Recently, more than 20,000 honeybees had to be removed from the Montgomery Girls League softball field in Texas. Rather than blasting the poor bees with pesticides, a professional honeybee removal service used smoke to calm the bees before securing them within a vacuum and removing the swarm. Clinging to a tree near the softball batting cages, the swarm was carefully removed from a tree limb, and the honeybees were donated to the Montgomery County Beekeepers Association (MCBA). The MCBA is a small organization made up of local beekeepers, scientists, and educators within the area encouraging the management of honeybees.

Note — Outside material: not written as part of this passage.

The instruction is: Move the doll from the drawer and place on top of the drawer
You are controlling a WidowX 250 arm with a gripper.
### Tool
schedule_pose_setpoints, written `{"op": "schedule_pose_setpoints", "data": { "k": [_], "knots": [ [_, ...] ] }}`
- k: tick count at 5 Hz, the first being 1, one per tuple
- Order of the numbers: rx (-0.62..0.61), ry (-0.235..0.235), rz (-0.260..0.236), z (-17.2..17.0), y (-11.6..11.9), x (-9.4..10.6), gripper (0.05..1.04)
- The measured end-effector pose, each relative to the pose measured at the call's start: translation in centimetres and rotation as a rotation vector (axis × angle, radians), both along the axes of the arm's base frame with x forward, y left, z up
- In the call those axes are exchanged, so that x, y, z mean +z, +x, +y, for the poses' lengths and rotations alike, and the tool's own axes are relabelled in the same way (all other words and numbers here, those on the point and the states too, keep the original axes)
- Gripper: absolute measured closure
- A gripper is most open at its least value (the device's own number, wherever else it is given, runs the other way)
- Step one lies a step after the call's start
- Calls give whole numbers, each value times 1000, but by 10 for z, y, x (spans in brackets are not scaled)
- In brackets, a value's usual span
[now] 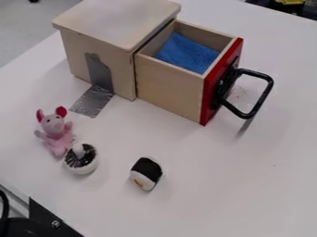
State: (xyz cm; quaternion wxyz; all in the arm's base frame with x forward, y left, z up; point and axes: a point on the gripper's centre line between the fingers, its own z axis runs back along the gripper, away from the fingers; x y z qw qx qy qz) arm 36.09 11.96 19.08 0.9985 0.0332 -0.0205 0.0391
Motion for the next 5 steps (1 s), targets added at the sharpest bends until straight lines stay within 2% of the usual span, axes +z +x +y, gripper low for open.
{"op": "schedule_pose_setpoints", "data": {
  "k": [1,2,3,4,5],
  "knots": [
    [11,-17,54,8,-18,-15,915],
    [35,-8,91,18,-30,-30,872],
    [47,19,128,26,-34,-43,602],
    [60,26,165,31,-36,-53,274],
    [68,26,161,31,-35,-53,83]
  ]
}}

Honeybees are provided such care and consideration not only because they are essential for pollination, but also because they are threatened by the enigmatic phenomenon colony collapse disorder (CCD), which is the sudden disappearance of all worker bees from a hive. The management of honeybees increases their overall health and their colonies—hence why organizations like the MCBA have taken up the mantle of caring for them even when they show up in softball fields.

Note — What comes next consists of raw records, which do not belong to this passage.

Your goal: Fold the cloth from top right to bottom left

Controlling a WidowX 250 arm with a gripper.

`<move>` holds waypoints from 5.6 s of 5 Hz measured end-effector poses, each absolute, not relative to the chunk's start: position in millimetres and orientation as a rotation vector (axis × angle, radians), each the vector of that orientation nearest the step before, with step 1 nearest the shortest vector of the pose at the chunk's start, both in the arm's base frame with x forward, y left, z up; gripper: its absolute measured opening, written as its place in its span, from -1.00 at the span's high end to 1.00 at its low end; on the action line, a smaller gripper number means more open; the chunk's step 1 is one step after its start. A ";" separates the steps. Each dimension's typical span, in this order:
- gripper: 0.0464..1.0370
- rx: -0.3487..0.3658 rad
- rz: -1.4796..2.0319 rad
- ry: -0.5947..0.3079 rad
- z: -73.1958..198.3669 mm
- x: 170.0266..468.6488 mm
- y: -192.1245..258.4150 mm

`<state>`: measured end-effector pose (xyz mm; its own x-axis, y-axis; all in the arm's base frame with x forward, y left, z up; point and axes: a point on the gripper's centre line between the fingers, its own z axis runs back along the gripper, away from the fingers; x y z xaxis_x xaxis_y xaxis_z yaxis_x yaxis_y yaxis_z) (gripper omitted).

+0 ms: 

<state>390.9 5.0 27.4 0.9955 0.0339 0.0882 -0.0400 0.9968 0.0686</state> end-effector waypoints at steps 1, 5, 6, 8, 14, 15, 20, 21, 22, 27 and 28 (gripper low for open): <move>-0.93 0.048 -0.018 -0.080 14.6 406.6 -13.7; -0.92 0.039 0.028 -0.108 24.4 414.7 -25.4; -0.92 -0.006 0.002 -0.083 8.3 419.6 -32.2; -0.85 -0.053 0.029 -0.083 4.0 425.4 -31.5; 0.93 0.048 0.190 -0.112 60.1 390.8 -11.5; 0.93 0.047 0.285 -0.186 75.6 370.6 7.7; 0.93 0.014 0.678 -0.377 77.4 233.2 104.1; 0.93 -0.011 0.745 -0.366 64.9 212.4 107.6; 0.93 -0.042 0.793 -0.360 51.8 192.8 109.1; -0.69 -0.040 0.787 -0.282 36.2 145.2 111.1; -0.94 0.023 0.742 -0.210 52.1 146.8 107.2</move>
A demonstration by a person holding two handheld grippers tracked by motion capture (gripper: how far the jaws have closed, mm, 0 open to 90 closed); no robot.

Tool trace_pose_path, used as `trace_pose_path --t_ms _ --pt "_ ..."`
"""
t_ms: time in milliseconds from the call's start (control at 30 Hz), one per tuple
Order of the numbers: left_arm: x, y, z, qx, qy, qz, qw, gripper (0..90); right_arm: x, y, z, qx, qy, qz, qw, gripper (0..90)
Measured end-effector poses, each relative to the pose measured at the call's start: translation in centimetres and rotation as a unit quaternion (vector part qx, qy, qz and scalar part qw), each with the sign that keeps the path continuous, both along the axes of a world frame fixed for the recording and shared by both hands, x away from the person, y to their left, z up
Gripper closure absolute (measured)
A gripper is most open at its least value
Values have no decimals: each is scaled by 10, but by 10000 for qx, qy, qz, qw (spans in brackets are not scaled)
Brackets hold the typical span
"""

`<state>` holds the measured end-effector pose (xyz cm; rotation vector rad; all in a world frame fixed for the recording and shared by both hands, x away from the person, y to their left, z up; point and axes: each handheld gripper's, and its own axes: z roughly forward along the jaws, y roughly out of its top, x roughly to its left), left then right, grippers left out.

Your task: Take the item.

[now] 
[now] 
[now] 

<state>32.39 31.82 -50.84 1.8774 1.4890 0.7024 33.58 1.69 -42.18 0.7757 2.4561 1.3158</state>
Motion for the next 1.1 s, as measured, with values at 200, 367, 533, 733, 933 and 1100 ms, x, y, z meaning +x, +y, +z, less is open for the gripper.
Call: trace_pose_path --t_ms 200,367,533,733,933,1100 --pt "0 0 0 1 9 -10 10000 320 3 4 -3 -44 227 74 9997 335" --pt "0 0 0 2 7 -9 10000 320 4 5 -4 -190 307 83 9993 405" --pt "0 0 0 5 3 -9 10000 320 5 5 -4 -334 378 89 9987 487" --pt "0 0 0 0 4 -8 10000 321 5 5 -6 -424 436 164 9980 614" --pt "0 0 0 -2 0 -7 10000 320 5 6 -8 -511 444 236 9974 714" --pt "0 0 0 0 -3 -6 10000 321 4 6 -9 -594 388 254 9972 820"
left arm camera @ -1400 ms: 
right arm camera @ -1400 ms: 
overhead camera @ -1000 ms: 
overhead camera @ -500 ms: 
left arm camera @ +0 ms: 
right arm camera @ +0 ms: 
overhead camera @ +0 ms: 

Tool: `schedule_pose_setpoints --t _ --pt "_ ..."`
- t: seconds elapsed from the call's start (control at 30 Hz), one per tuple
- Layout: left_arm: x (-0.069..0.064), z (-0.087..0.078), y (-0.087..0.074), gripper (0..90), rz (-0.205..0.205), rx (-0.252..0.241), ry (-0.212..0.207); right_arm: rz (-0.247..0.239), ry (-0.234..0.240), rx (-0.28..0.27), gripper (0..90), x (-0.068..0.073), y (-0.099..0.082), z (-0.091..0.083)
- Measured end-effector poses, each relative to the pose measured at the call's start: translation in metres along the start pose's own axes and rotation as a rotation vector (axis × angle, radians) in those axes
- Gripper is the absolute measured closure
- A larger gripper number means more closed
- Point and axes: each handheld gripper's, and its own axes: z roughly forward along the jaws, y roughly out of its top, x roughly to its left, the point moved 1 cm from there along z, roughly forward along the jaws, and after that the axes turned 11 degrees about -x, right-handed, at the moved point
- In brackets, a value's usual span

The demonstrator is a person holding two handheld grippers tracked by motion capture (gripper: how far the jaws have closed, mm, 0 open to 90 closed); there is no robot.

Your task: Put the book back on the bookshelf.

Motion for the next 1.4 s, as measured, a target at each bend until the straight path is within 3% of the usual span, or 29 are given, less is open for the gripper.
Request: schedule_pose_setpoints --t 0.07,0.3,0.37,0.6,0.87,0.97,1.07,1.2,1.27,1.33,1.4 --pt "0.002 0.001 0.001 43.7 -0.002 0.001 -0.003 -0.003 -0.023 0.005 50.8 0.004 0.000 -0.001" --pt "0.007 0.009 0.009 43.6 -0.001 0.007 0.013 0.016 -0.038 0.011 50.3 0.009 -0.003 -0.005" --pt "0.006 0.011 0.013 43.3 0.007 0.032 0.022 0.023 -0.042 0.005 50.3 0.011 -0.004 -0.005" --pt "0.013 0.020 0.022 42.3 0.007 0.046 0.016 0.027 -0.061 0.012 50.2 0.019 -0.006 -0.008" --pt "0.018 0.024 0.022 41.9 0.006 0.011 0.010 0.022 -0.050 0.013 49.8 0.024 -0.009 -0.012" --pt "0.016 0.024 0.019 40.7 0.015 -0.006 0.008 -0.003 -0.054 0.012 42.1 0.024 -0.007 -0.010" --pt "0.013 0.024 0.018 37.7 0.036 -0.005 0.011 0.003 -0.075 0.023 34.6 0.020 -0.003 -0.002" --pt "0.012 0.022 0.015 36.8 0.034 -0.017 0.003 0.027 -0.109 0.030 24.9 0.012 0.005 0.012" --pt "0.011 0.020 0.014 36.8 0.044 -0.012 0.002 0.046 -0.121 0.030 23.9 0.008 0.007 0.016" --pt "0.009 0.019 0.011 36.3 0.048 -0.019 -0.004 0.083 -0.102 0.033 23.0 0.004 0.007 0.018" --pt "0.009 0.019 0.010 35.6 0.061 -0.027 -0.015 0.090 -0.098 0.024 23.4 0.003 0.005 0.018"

Another organization like the MCBA is the American Beekeepers Federation (ABF), which focuses on the preservation of honeybees while aiming to inform the public. Both organizations offer educational programs to help beekeepers hone their skills while encouraging the advancement of bee culture through the prevention of harmful pesticides. According to the ABF, “approximately one third of the food Americans eat is directly or indirectly derived from honeybee pollination,” including “cucumbers, almonds, carrot seed, melons, apricots, cherries, pears, apples, prunes, plums, pluots, seed alfalfa, cantaloupe, seed onions, avocados, kiwi, blueberries, cranberries, etc…For many others, crop yield and quality would be greatly reduced without honeybee pollination.”
The ABF continues to maintain that, as per a 1999 Cornell University study, the contribution made by honeybees used by U.S. crop growers to pollinate crops amounts to just roughly $14.6 billion, and that “each year, American farmers and growers continue to feed more people using less land.” Poorly pollinated plants decrease crop production and increase the price of food—another solid motivation to preserve bees. The more flowering plants increase, more bees begin to populate.
Areas like Montgomery, Texas are aware of the importance of honeybees and rely on the removal services that allow the transport of bees between counties. Thanks to the efforts of the ABF and other similar organizations, ordinary folks are learning of the importance of honeybees and why they should be saved rather than harmed, and it’s that knowledge that will hopefully lead to bees no longer suffering from decreased populations.